Este trabalho foi apresentado no II Encontro de São Lázaro, realizado na Faculdade de Filosofia e Ciências Humanas da UFBA, entre os dias 13 a 17 de junho. Abaixo, um resumo da apresentação:

Observações acerca do conceito de “causas mentais” em Intention, de G.E.M.Anscombe (Ricardo Almeida Mota Ribeiro)

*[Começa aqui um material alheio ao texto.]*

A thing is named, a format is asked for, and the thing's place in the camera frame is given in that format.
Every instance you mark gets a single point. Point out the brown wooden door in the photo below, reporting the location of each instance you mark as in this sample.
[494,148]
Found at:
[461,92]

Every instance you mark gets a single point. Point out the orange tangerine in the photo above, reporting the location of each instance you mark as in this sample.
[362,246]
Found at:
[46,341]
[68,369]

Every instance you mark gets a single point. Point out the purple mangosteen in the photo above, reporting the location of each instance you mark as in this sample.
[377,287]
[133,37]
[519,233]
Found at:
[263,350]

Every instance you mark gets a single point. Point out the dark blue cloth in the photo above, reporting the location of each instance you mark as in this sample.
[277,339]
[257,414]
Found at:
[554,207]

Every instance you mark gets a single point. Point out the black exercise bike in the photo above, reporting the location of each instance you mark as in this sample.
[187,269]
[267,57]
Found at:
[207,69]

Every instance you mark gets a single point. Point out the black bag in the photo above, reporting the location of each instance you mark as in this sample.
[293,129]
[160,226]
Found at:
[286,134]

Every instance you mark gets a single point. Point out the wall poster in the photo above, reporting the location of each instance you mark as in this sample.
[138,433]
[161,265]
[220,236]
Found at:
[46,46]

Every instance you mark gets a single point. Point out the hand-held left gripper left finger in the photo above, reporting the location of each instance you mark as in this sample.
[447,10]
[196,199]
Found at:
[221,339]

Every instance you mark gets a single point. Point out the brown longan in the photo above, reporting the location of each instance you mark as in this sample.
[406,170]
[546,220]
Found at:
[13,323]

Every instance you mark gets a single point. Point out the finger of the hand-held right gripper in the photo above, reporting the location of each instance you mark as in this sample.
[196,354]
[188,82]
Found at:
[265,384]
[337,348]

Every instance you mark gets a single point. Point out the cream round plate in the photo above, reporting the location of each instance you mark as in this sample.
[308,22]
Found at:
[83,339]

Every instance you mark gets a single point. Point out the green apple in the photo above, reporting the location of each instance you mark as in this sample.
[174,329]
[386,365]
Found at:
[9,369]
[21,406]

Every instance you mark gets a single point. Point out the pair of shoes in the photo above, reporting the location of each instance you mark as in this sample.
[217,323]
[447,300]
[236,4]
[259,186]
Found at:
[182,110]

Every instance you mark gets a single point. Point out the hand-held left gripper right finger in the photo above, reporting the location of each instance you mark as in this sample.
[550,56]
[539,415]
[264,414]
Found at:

G.E.M. Anscombe foi uma filósofa analítica inglesa que estudou sob orientação de Wittgenstein e foi responsável por seu espolio. Sua obra mais grandiosa é a monografia Intention (1957), uma tentativa de caracterizar e explicar aspectos da ação humana e da vontade, cujas passagens serão objeto da presente investigação. No §9 de Intention, G.E.M. Anscombe define as expressões de intenção como predições justificadas por razões para atuar. Os argumentos relevantes para defini-las como predições estão contidos em §1-3. Em relação à parte da definição ‘justificadas por razões para atuar’, G.E.M. Anscombe alonga suas observações nas seções ulteriores, explicando a distinção entre razões e causas, bem como sustentando a idéia segundo a qual para as ações intencionais se aplica o sentido da pergunta – Por que? – que tem por resposta razões para atuar, e não causas. Esta conclusão é central no projeto argumentativo da autora. Por isso, ela esmiúça os contextos no quais torna-se difícil explicar a distinção mencionada. Tais contextos são dados por casos em que as causas pertencem à classe de coisas conhecidas sem observação; ela denomina este tipo específico de causa de ‘causas mentais’. Neste ponto incide a investigação deslindada no presente artigo, composta de duas partes correlatas – uma expositiva, outra crítica. De início, apresentarei a descrição das causas mentais tecida em Intention, e, uma vez apresentada, mencionarei problemas nessa descrição, bem como na distinção traçada por Anscombe, esboçando soluções para estes problemas.